Most importantly for those who followed racing, O’Sullevan was truly a great commentator. The sports broadcaster needs many qualities to be placed in that upper echelon. A good commentator embodies enthusiasm for their sport while also conveying authority. Pitch is important, as well as timing when to modulate the voice, rising to a level of excitement and urgency commensurate with the unfolding events without losing control. And it helps to be able to cap that off with a memorable turn of phrase. Kenneth Wolstenholme had it. Bill McLaren had it. In his own memorable way David Coleman had it. And O’Sullevan also certainly had it.

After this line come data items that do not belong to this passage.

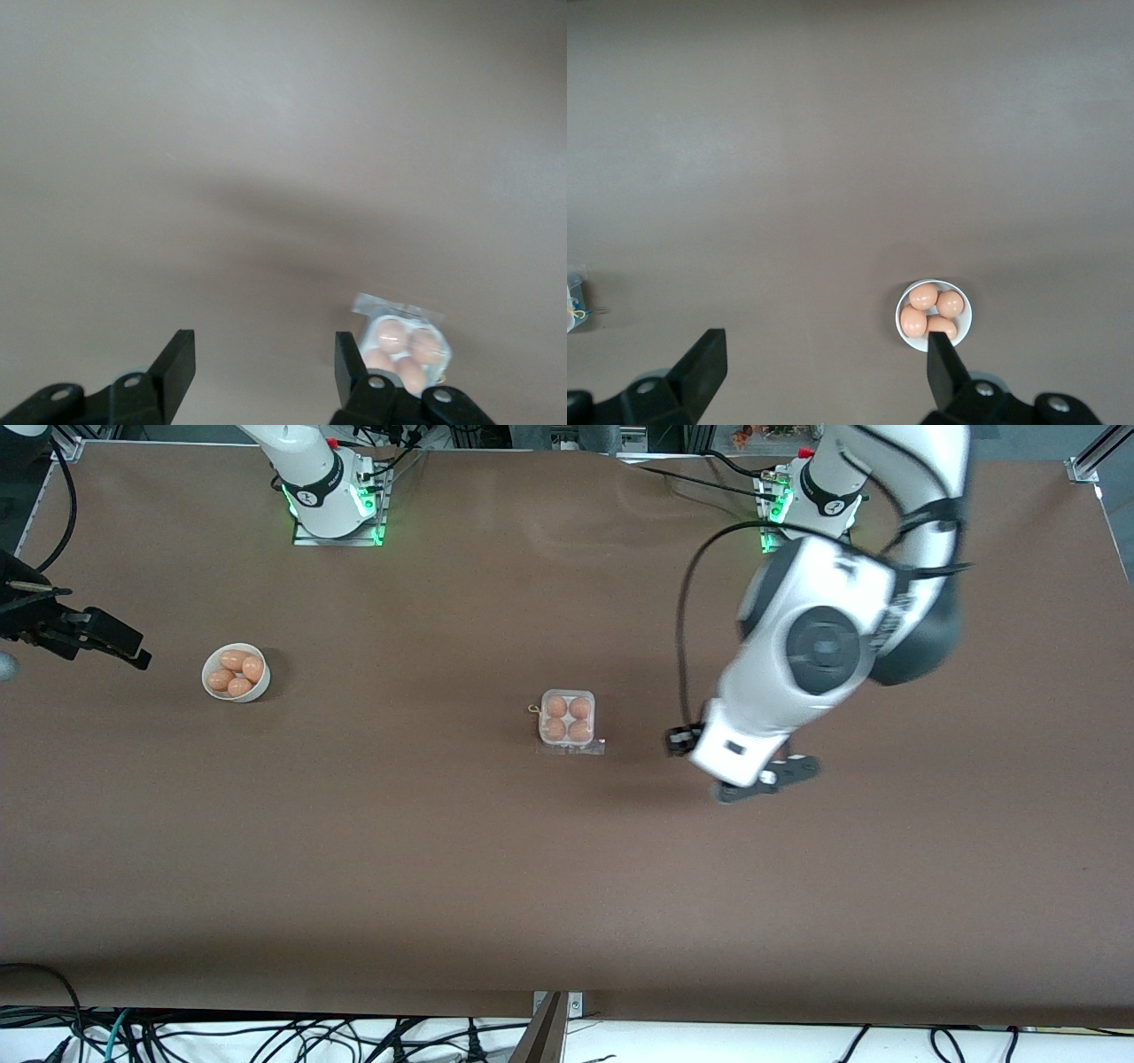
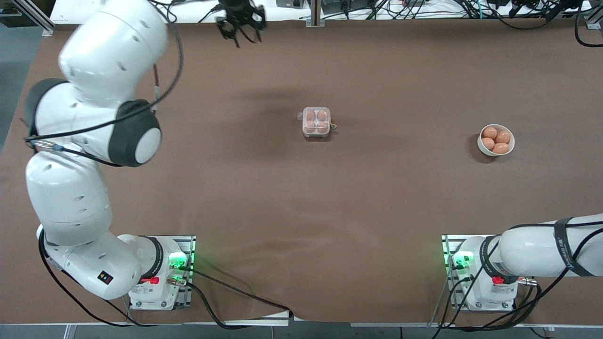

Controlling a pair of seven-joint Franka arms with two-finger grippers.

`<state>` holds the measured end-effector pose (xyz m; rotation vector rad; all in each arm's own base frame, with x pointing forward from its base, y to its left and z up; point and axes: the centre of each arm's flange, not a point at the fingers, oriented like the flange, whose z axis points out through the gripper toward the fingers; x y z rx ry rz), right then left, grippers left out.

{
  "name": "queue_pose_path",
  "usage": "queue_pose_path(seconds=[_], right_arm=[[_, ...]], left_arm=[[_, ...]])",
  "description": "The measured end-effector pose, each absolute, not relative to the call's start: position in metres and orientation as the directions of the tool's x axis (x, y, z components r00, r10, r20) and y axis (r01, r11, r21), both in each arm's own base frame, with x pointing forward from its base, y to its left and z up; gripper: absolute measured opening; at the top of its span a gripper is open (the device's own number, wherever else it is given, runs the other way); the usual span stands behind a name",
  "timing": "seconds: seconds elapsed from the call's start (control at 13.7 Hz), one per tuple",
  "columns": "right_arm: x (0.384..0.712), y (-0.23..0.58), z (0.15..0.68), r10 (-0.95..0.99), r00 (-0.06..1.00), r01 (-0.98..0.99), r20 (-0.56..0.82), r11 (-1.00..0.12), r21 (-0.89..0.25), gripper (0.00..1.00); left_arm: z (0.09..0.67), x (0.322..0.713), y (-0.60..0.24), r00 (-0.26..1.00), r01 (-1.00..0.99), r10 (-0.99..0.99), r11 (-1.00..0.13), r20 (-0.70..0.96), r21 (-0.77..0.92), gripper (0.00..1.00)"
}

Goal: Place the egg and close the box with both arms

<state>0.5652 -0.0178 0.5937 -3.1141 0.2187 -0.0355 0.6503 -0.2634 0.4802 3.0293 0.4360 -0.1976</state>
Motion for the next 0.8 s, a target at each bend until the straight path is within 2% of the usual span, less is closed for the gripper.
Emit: queue_pose_path(seconds=[0.22,0.36,0.58,0.8], right_arm=[[0.565,-0.018,0.594,-0.140,0.990,-0.139,0.021,-0.990,-0.021,1.00],[0.565,-0.018,0.594,-0.140,0.990,-0.139,0.021,-0.990,-0.021,1.00],[0.565,-0.018,0.594,-0.140,0.990,-0.139,0.021,-0.990,-0.021,1.00],[0.565,-0.018,0.594,-0.140,0.990,-0.139,0.021,-0.990,-0.021,1.00]], left_arm=[[0.517,0.664,-0.183,0.958,0.268,0.256,-0.960,-0.129,0.086,0.75],[0.526,0.668,-0.165,0.955,0.281,0.269,-0.955,-0.121,0.092,0.77],[0.524,0.670,-0.154,0.962,0.265,0.266,-0.964,-0.064,-0.034,0.81],[0.528,0.671,-0.143,0.981,0.191,0.195,-0.970,-0.013,-0.153,1.00]])
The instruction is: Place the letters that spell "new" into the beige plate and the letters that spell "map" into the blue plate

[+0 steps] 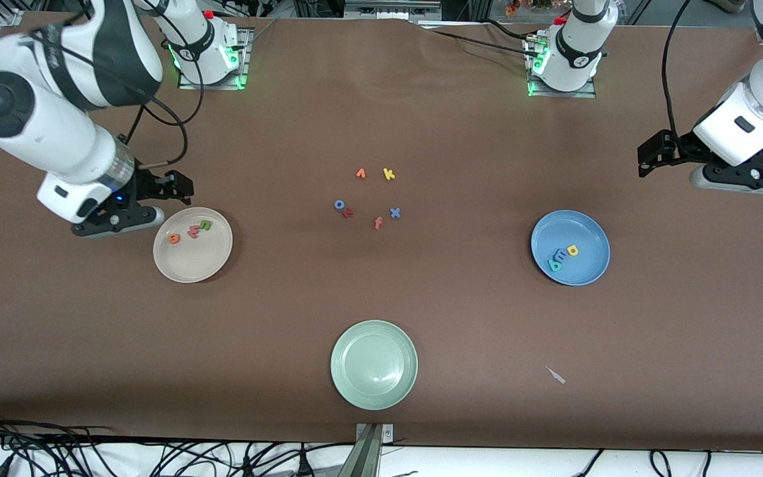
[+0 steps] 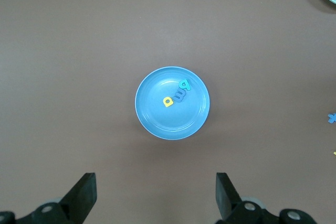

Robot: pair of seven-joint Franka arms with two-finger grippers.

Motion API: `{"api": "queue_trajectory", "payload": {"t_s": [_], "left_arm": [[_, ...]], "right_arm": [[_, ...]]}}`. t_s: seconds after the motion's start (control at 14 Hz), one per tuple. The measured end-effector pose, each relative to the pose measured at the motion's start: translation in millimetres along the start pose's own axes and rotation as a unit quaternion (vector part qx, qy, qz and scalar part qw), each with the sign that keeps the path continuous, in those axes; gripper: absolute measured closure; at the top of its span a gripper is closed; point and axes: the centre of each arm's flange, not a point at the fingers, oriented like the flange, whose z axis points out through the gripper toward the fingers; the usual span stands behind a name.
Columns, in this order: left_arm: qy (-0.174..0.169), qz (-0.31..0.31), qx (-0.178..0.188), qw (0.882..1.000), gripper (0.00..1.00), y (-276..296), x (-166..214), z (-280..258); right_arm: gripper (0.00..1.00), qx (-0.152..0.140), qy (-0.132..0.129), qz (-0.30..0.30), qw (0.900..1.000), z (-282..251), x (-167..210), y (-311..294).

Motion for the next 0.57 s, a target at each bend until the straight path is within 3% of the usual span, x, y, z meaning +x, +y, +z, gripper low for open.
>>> {"api": "queue_trajectory", "payload": {"t_s": [0.57], "left_arm": [[-0.004, -0.002, 0.0, 1.0, 0.0, -1, 0, 2]], "right_arm": [[0.0, 0.001, 0.007, 0.0, 1.0, -32, 0, 0]]}}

Great commentators become part of the events they act as medium for, and O’Sullevan presided over many great moments in racing history. Watching Red Rum’s third Grand National victory again in the last week was also to be reacquainted with the unique nature of the National TV broadcast, with a team of race readers calling the race in different sections of the racecourse. It represents a kind of broadcasting analogue to a relay race, with the words “Over to you, Peter!”, uttered as the leaders cross the Melling Road before taking on the final few fences, being the commentating equivalent of Usain Bolt being handed the baton for the glory leg down the home straight.

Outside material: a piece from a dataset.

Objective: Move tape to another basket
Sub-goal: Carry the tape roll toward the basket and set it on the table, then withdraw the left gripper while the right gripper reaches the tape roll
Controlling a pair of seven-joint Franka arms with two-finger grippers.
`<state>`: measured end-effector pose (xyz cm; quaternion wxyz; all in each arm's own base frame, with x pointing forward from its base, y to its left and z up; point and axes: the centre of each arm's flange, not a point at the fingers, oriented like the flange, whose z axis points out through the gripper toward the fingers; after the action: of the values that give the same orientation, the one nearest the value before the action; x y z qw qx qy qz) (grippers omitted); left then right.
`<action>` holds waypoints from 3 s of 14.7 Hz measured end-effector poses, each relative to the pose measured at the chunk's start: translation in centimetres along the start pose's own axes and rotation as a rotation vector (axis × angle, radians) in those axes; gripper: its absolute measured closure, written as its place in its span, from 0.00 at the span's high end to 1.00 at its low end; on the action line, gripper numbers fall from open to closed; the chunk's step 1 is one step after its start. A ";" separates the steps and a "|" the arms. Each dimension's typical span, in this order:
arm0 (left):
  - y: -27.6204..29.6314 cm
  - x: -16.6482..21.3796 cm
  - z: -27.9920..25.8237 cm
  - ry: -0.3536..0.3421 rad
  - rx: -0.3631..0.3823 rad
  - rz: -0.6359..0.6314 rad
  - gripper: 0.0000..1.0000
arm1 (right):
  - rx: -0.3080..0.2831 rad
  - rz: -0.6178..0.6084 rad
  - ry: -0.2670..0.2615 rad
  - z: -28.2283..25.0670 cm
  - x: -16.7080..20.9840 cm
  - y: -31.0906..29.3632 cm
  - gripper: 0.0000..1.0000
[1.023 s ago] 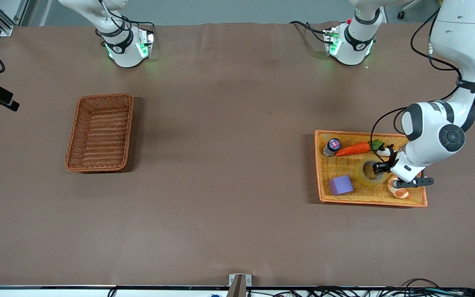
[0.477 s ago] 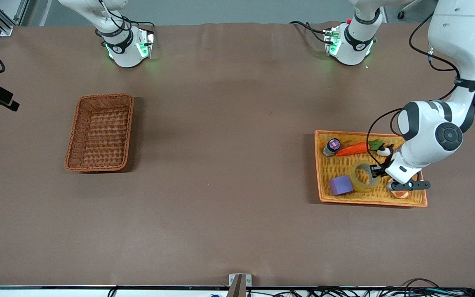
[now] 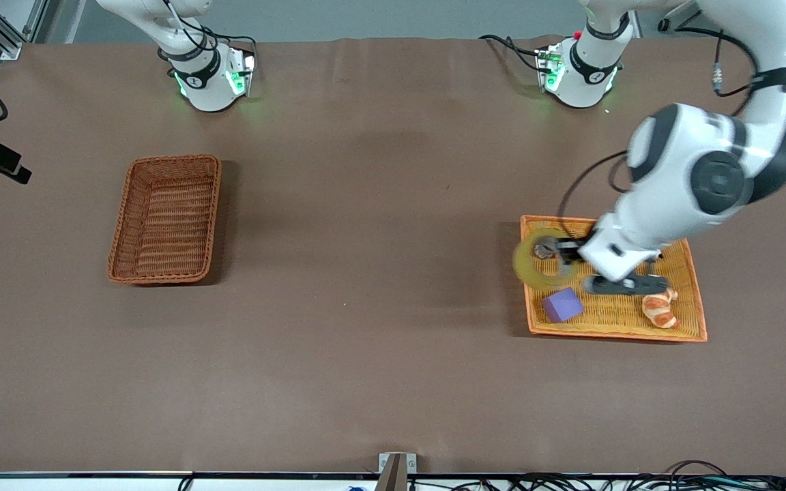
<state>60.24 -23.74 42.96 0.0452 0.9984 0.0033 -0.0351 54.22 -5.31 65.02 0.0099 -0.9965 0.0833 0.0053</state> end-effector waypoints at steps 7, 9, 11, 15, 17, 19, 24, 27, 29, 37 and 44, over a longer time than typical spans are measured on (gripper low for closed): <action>23.1 -5.9 13.3 -0.036 -0.062 -0.116 0.21 | 0.000 0.001 0.000 0.0 0.0 0.1 1.00; 26.9 -7.7 18.4 -0.002 -0.087 -0.124 0.21 | 0.000 0.001 0.000 0.0 0.0 0.1 1.00; 28.9 -9.5 23.0 0.004 -0.071 -0.116 0.21 | 0.000 0.001 0.000 0.0 0.0 0.1 1.00; 29.6 -10.1 25.3 0.046 -0.017 -0.066 0.33 | 0.000 0.001 0.001 0.0 0.0 0.1 1.00; 29.3 -9.0 24.1 0.100 0.001 -0.038 0.52 | 0.000 0.000 0.001 0.0 0.0 0.0 1.00; 28.4 -7.0 20.9 0.149 -0.010 -0.052 0.72 | 0.020 -0.008 -0.001 0.0 0.0 -0.5 1.00; 13.7 2.3 2.3 0.211 0.052 -0.150 1.00 | 0.070 -0.155 -0.040 2.5 -0.1 -9.3 1.00; 2.9 2.9 -7.8 0.178 0.125 -0.165 1.00 | 0.067 -0.228 -0.055 6.9 1.2 -15.5 1.00; -1.4 1.8 -12.7 0.177 0.146 -0.161 1.00 | 0.061 -0.219 -0.069 10.6 1.5 -20.6 1.00; -13.0 -2.7 -21.5 0.114 0.118 -0.051 1.00 | 0.000 -0.157 -0.074 28.7 -4.3 -41.7 1.00; -15.6 -6.0 -22.9 0.100 0.116 -0.005 1.00 | -0.006 -0.193 -0.042 40.4 -8.3 -44.0 1.00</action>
<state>55.70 -6.14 64.68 -0.0131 0.9998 0.0060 0.0148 52.95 40.30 25.56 0.0093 -0.9995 -0.0135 0.0253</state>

The new football season kicks off today, and while O’Sullevan was solely devoted to racing commentary, his methods, delivery and meticulous research offers an example to anybody entering the profession, no matter what their sport. He commentated on races in which he had a personal interest without compromising his integrity by betraying blatant bias, a particular scourge of football coverage, especially in European club football games. And he didn’t yelp like a hyena at a climactic moment, another blight that football fans are expected to put up with. I’ll concede that different parts of the world have different cultural expectations when it comes to sports commentary; for example, South American football coverage has its own particular rhythms, and I would be the last to cast aspersion on how they do it. But Britain and Ireland has its own template, and nobody exemplified it better than Peter O’Sullevan.